La dernière chance de retrouver Yéremi

16/09/2021 à 19:36 CEST

RC

« J’aimerais récupérer ce qu’il y a de mon fils, c’est mon objectif, c’est l’objectif de toute ma famille et j’aimerais que la justice aille jusqu’au bout & rdquor ;. Ithaisa Suárez, mère de Yéremi Vargas, apprécie les efforts de tous ceux qui ont permis qu’après des années de lutte, le tribunal numéro 2 de San Bartolomé de Tirajana (Gran Canaria) ordonne la réouverture du dossier de la disparition de son fils. , qui était fermé depuis 2017.

Passé le délai pendant lequel le Parquet pouvait présenter des allégations (cinq jours), un nouveau délai commence à engager une nouvelle procédure.. Il reste douze mois – qui pourraient être prolongés – pour retrouver Yéremi. Un an pour tenter de découvrir qui a kidnappé le garçon de 7 ans dans sa maison de Vecindario (Gran Canaria) et ce qu’il a fait de lui. « J’ai confiance en la justice et je supplie le coupable, dont nous connaissons tous déjà le nom, de remettre ce qui reste de Yéremi. Si l’enfant n’est pas vivant, ce qui est fort probable, je vous prie de me donner ce qu’il y a là pour que je puisse l’enterrer. Nous en avons besoin & rdquor ;.

‘Le blond’

La mère se réfère à Juan Antonio Ojeda, ‘El Rubio’, l’agresseur sexuel d’un autre enfant et qui a toujours été sous les projecteurs comme le principal suspect. Alors qu’Ojeda purgeait une peine pour agression sexuelle sur un autre mineurIl a expliqué à plusieurs codétenus ce qu’il avait fait avec Yéremi. Il a même avoué que « le garçon est devenu bleu & rdquor ;. Yéremi était cyanosée, une condition qui faisait que sa peau prenait cette teinte dans des situations de stress sévère. « Personne en dehors de la famille la plus proche ne pouvait le connaître, encore moins Antonio Ojeda & rdquor;, ont affirmé ses proches.

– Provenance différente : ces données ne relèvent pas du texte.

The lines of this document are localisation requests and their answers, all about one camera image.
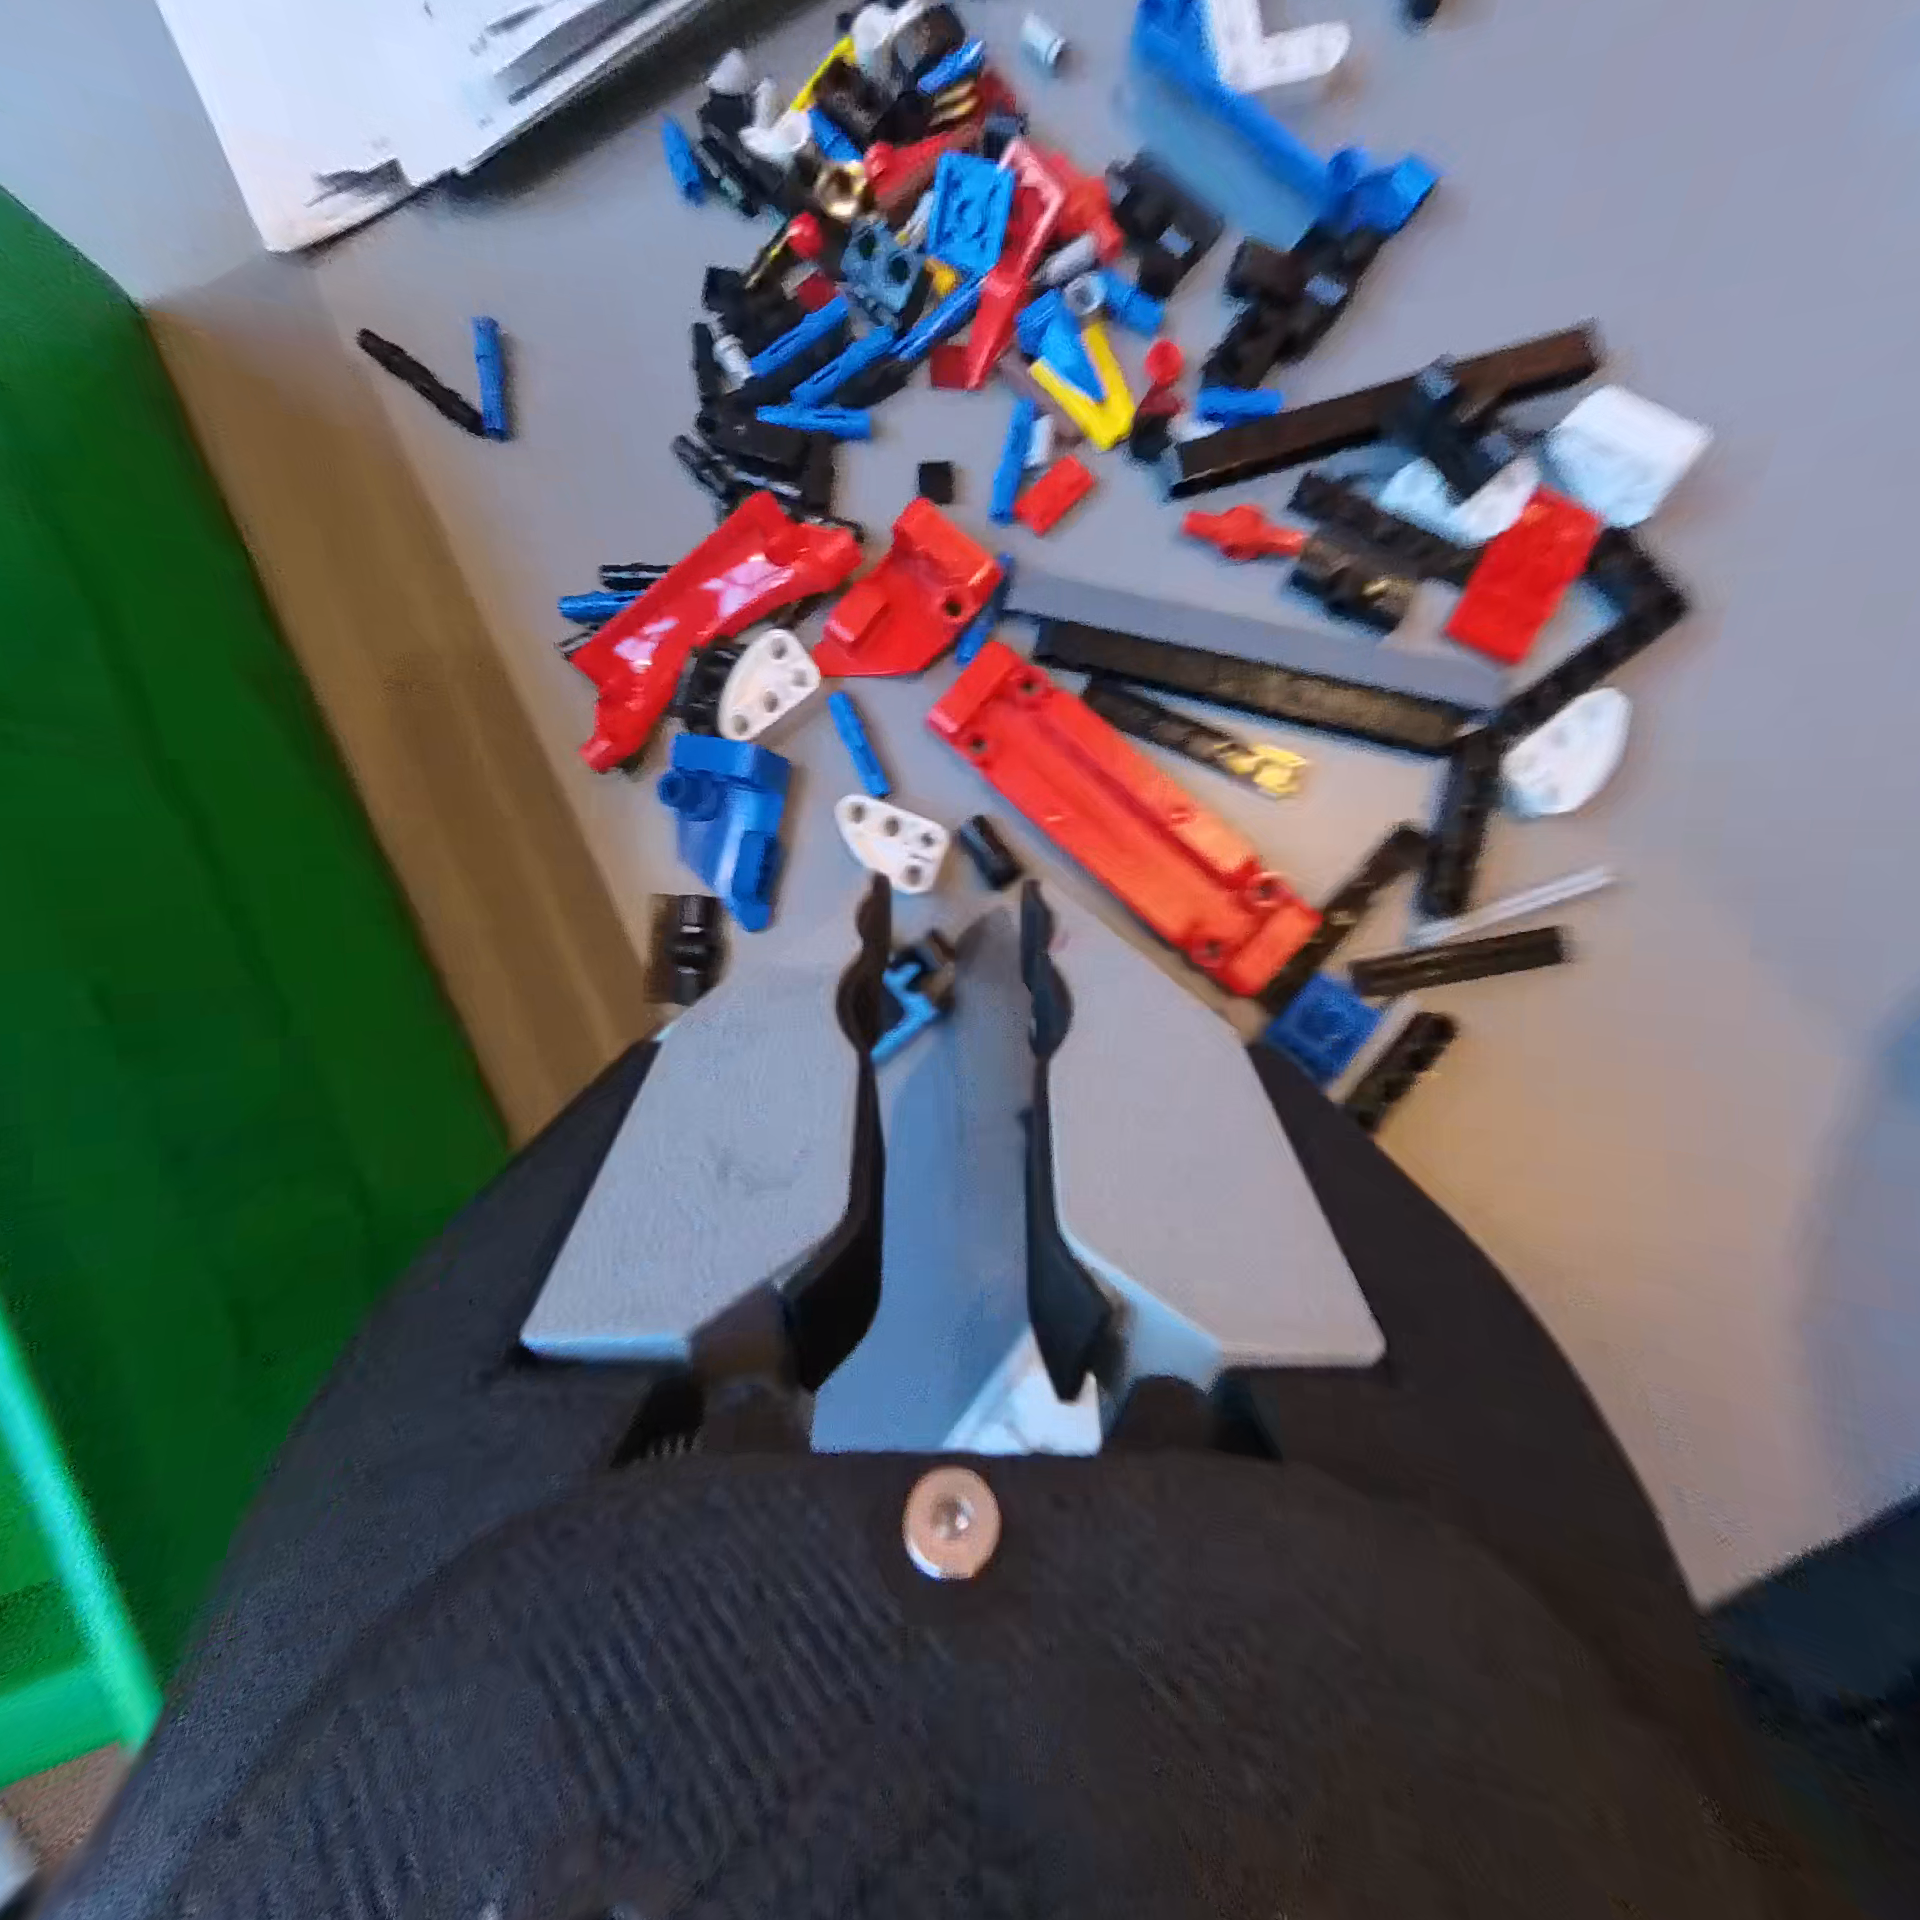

Contre les critères de la Garde civile, le juge a classé l’affaire en 2017 lorsqu’il a estimé qu’il n’y avait pas suffisamment de preuves pour lui reprocher quoi que ce soit.. Les enquêteurs maintiennent qu’El Rubio est l’auteur de l’enlèvement.

La famille du garçon, représentée par l’avocat Marcos García-Montes, a demandé qu’une nouvelle procédure soit convenue et présente au moins trois indications sur lesquelles elle s’appuie. Ils demandent l’abstention du précédent juge d’instruction ; Ils demandent qu’un témoin (alors mineur) atteste qu’il a vu la voiture de ‘El Rubio’ près de la maison de Yéremi le jour de l’enlèvement, et ils exigent qu’une enquête soit menée sur la façon dont Ojeda a pu connaître ces détails intimes de l’enfant.

Quatorze ans de recherche

C’était le jouet de la maison, choyé et adoré. Prématuré. Petit, agité, vif, nerveux et heureux. Yéremi Vargas Suárez est née le 18 juillet 2000. Le « Yéremi & rdquor ;, avec Y, est venu par erreur, bien qu’il soit devenu un symbole. Quand ils ont fait les affiches après sa disparition – prisonniers de la peur et des nerfs – ils ont eu tort de l’écrire. Il n’y a pas d’autre nom qui vous identifie plus.

Ce samedi 10 mars 2007, Yeri, comme on l’appelle à la maison, a fait ses devoirs avec son cousin. JEnsemble, ils sont allés jouer à la console et, plus tard, en plein champ, avec le reste des cousins. Quand le poulet fut sur la table, les enfants entrèrent. Tout le monde sauf Yéremi. Ses proches ont cherché partout, ils ont fouillé inlassablement à l’intérieur et à l’extérieur de la maison. Ils ont fait le tour des parcs, des rues, des serres. « Ne le cherchez pas, ils ont pris Yeri », a déclaré son grand-père. Quelque temps plus tard, le cube de plage jaune avec lequel il jouait lorsqu’il a été kidnappé est apparu dans une rue voisine.

Le père de Yéremi, écarté

Au milieu de cette transe, Juan Francisco Vargas, le père de l’enfant disparu, a été dénoncé à trois reprises pour des abus sexuels présumés sur trois mineurs (sa fille, et deux filles d’un ex-conjoint). Vargas a fait l’objet d’une enquête pour la disparition de son fils, mais a été exclu. Ithaisa elle-même a demandé que ces cas ne soient pas liés à la disparition de son fils. Enquête pour abus sexuels, l’homme est libre, mais avec une ordonnance restrictive envers les plaignants.